Find all lines in the listing that include the word "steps", then copy them.
==================================================
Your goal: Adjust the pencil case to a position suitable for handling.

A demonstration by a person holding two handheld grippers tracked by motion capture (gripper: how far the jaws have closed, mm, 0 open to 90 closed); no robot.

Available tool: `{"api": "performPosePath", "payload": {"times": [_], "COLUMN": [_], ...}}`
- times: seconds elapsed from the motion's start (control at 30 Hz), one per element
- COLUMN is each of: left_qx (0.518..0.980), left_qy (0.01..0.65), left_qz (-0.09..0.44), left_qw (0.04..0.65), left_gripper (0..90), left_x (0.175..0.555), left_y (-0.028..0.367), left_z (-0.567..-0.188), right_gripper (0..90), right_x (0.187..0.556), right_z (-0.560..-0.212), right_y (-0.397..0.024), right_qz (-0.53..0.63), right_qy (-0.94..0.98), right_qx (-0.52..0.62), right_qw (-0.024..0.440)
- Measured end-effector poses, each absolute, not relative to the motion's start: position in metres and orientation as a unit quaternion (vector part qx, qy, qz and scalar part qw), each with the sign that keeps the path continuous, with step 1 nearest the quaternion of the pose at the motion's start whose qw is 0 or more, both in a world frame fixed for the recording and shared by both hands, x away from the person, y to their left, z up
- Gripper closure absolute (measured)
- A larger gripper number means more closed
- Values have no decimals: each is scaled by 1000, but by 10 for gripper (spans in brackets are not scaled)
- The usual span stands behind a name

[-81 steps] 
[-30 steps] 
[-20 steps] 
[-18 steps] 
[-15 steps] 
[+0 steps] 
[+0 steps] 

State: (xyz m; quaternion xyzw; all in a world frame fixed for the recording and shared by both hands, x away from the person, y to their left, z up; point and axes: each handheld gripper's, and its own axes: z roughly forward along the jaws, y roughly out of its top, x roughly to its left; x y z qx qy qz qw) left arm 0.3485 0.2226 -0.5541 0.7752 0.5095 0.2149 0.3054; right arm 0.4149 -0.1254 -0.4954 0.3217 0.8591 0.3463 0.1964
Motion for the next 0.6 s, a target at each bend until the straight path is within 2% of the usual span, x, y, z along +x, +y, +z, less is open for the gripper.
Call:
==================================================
• Response to the exercise:
[-81 steps] 
[-30 steps] 
[-20 steps] 
[-18 steps] 
[-15 steps] 
[+0 steps] 
[+0 steps] 

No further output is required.